Without its pictures, the listing below is to be transcribed exactly.
#### DATA PROVIDED ####
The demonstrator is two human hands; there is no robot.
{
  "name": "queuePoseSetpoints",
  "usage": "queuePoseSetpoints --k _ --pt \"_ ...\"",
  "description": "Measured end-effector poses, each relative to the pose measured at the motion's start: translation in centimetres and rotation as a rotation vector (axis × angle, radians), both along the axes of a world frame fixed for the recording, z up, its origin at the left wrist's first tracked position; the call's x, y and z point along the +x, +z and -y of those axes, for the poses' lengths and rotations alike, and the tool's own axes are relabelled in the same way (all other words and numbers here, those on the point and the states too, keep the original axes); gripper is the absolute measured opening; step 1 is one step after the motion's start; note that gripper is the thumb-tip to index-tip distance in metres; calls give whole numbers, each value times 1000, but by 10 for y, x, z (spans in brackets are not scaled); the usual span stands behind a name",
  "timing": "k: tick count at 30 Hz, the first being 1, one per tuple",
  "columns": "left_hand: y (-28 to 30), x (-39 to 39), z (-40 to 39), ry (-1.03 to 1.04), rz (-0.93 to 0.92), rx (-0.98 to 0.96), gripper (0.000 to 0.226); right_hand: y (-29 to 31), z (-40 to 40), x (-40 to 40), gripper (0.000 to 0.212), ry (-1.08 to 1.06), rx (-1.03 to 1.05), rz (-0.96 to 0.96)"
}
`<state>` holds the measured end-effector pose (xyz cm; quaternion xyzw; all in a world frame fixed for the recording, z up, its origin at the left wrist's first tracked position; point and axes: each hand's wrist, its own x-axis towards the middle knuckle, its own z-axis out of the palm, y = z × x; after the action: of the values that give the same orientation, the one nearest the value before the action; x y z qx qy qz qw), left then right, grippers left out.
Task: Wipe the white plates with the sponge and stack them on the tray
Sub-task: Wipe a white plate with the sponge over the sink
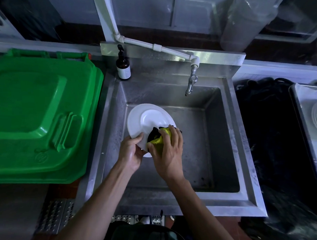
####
- **RESPONSE BELOW**
The demonstrator is two human hands; there is no robot.
{
  "name": "queuePoseSetpoints",
  "usage": "queuePoseSetpoints --k _ --pt \"_ ...\"",
  "description": "Measured end-effector poses, each relative to the pose measured at the motion's start: translation in centimetres and rotation as a rotation vector (axis × angle, radians), both along the axes of a world frame fixed for the recording, z up, its origin at the left wrist's first tracked position; the call's x, y and z point along the +x, +z and -y of those axes, for the poses' lengths and rotations alike, and the tool's own axes are relabelled in the same way (all other words and numbers here, those on the point and the states too, keep the original axes); gripper is the absolute measured opening; step 1 is one step after the motion's start; note that gripper is the thumb-tip to index-tip distance in metres; calls give whole numbers, each value times 1000, but by 10 for y, x, z (spans in brackets are not scaled); the usual span stands behind a name",
  "timing": "k: tick count at 30 Hz, the first being 1, one per tuple",
  "columns": "left_hand: y (-28 to 30), x (-39 to 39), z (-40 to 39), ry (-1.03 to 1.04), rz (-0.93 to 0.92), rx (-0.98 to 0.96), gripper (0.000 to 0.226); right_hand: y (-29 to 31), z (-40 to 40), x (-40 to 40), gripper (0.000 to 0.212), ry (-1.08 to 1.06), rx (-1.03 to 1.05), rz (-0.96 to 0.96)"
}
`<state>` holds the measured end-effector pose (xyz cm; quaternion xyzw; all in a world frame fixed for the recording, z up, its origin at the left wrist's first tracked position; point and axes: each hand's wrist, its own x-axis towards the middle knuckle, its own z-axis out of the palm, y = z × x; after the action: of the values that give the same orientation, the one nearest the value before the action; x y z qx qy qz qw), left then right, grippers left out.
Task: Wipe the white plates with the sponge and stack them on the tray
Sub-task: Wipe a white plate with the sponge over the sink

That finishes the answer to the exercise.